Desmond Tutu is a human rights defender and nobel prize winner from South Africa. He became world famous in the 1980′s as an opponent of apartheid. During that time Desmond Tutu was active as a bishop for the Anglican church in South Africa.
He was awarded the Nobel Prize of Peace in 1984 for his leading role in the movement to resolve the problems of Apartheid. And 2 years later, he became the first black African Archbishop in history, when he was elected as Archbishop of Cape Town.
Desmond Tutu Biography
Trevor Huddleston, an English Anglican Bishop known for his fight against Apartheid, was a priest at the slums of Sophiatown at that time. Being just a child, Tutu witnessed how this tall white priest (Huddleston) took of his hat to greet Tutu’s mother, a black working class woman. Tutu never forgot this gesture and it gave him the passion to fight Apartheid later on in his life.
It was Tutu’s dream to become a physician, but since his family couldn’t afford the expensive studies, he instead followed his father’s footsteps and became a schoolteacher. He worked at several high schools, but resigned after the Bantu Education Act was declared. The Bantu Education Act (also know as Black Education Act) was an Apartheid law that enforced racial separation of educational facilities.
Because of this injustice against black South Africans, he continued his studies in theology at Sint Peter’s Theology College in Johannesburg and became active in the fight for equal rights.
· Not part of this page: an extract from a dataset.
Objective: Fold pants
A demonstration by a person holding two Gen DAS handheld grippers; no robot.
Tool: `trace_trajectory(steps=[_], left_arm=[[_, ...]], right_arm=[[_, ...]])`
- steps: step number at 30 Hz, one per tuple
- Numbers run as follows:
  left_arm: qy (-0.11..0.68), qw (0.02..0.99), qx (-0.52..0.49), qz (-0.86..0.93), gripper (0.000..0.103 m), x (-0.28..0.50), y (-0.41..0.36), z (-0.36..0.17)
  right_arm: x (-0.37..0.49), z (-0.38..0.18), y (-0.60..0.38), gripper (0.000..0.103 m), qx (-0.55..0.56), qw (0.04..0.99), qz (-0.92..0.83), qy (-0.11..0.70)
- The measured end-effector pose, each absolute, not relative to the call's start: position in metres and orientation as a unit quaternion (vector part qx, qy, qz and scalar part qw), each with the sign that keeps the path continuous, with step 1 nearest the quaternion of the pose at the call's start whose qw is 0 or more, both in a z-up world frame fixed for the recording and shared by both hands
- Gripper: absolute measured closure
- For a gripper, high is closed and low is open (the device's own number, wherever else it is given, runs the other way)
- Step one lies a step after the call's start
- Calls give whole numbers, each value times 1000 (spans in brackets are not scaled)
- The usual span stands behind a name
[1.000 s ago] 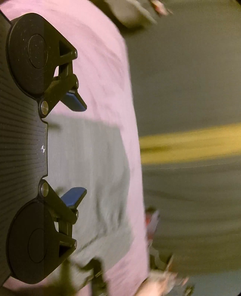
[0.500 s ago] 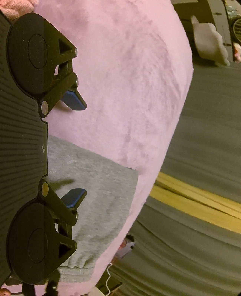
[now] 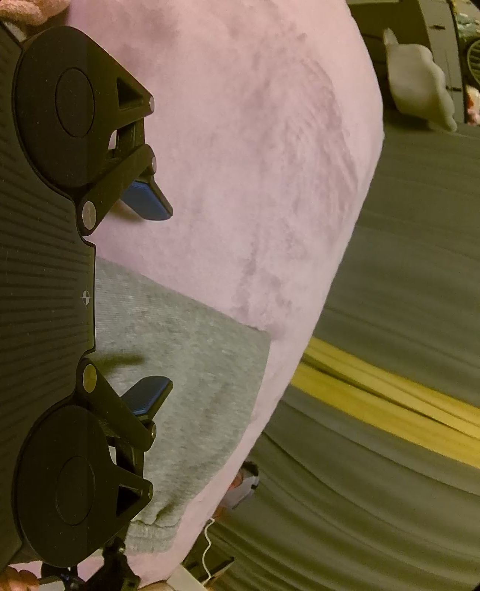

In 1960, Desmond Tutu was ordained as an Anglican priest, following in the footsteps of his longtime hero Trevor Huddleston.
Just 2 years later Tutu travelled to the UK, where he studied at King’s College London from 1962 till 1966, after which he obtained his Bachelors and Masters degree in Theology. During his time at King’s, Tutu got impressed by the freedom of speech and the easy access to books and other knowledge in the Western world, 2 highly valued assets he wanted to achieve in his beloved South Africa.
After his return to South Africa, Tutu started lecturing and creating awareness about the poor living circumstances of the black population in South Africa and the whole African continent. In his efforts to create awareness, he reached out to the Prime Minister of South Africa, John Vorster, from who he never got a response.